- [About this task]: When you retype the data, keep every word exactly and include none of the pictures.

- [Given data]:

-------------------------

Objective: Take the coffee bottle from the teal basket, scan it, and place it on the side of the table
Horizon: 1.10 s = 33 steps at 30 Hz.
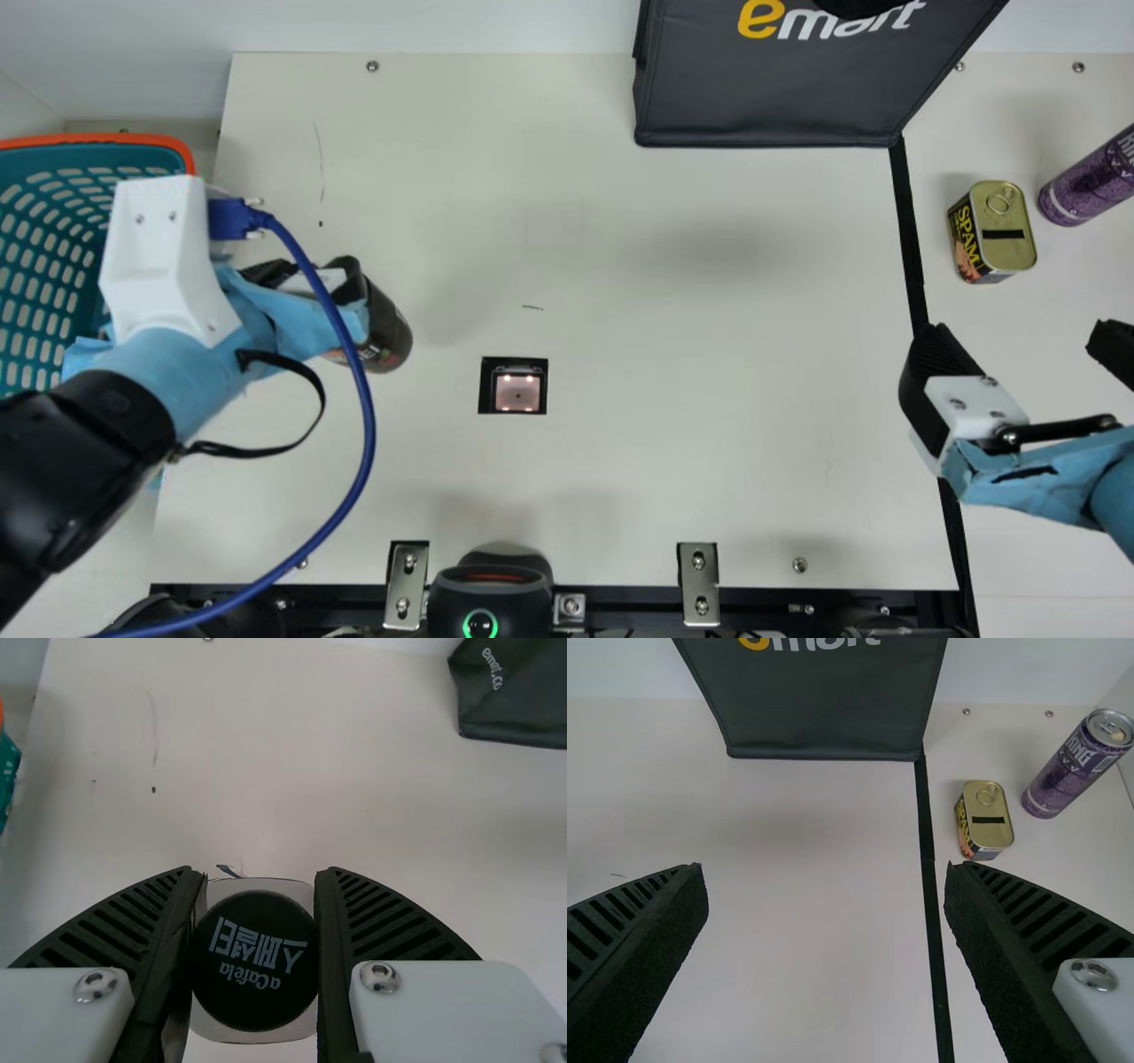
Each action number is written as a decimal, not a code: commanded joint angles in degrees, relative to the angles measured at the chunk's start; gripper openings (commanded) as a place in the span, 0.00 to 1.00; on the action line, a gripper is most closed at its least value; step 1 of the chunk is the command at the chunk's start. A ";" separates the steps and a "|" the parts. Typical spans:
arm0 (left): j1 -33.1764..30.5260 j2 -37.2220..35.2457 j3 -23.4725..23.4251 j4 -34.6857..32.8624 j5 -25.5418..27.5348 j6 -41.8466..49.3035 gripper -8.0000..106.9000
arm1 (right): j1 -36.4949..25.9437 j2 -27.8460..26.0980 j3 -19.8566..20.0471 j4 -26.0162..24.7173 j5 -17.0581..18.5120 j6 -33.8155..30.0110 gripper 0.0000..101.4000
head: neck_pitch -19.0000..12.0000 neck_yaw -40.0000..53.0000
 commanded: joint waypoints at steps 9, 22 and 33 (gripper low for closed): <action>-14.00 1.27 -0.89 4.53 3.47 -10.22 0.00 | 0.00 0.00 0.00 0.00 0.00 0.00 0.94 | -1.66 0.00; -28.24 4.27 -2.18 8.74 7.71 -21.23 0.00 | 0.00 0.00 0.00 0.00 0.00 0.00 0.94 | -1.66 0.00; -36.16 7.19 -2.85 10.59 11.24 -30.35 0.00 | 0.00 0.00 0.00 0.00 0.04 0.00 0.94 | -1.66 0.00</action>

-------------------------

- [Result for this task]:
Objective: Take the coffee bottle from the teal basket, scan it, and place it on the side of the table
Horizon: 1.10 s = 33 steps at 30 Hz.
Each action number is written as a decimal, not a code: commanded joint angles in degrees, relative to the angles measured at the chunk's start; gripper openings (commanded) as a place in the span, 0.00 to 1.00; on the action line, a gripper is most closed at its least value; step 1 of the chunk is the command at the chunk's start. A ";" separates the steps and a "|" the parts. Typical spans:
arm0 (left): j1 -33.1764..30.5260 j2 -37.2220..35.2457 j3 -23.4725..23.4251 j4 -34.6857..32.8624 j5 -25.5418..27.5348 j6 -41.8466..49.3035 gripper -8.0000..106.9000
arm1 (right): j1 -36.4949..25.9437 j2 -27.8460..26.0980 j3 -19.8566..20.0471 j4 -26.0162..24.7173 j5 -17.0581..18.5120 j6 -33.8155..30.0110 gripper 0.0000..101.4000
head: neck_pitch -19.0000..12.0000 neck_yaw -40.0000..53.0000
 commanded: joint waypoints at steps 9, 22 and 33 (gripper low for closed): <action>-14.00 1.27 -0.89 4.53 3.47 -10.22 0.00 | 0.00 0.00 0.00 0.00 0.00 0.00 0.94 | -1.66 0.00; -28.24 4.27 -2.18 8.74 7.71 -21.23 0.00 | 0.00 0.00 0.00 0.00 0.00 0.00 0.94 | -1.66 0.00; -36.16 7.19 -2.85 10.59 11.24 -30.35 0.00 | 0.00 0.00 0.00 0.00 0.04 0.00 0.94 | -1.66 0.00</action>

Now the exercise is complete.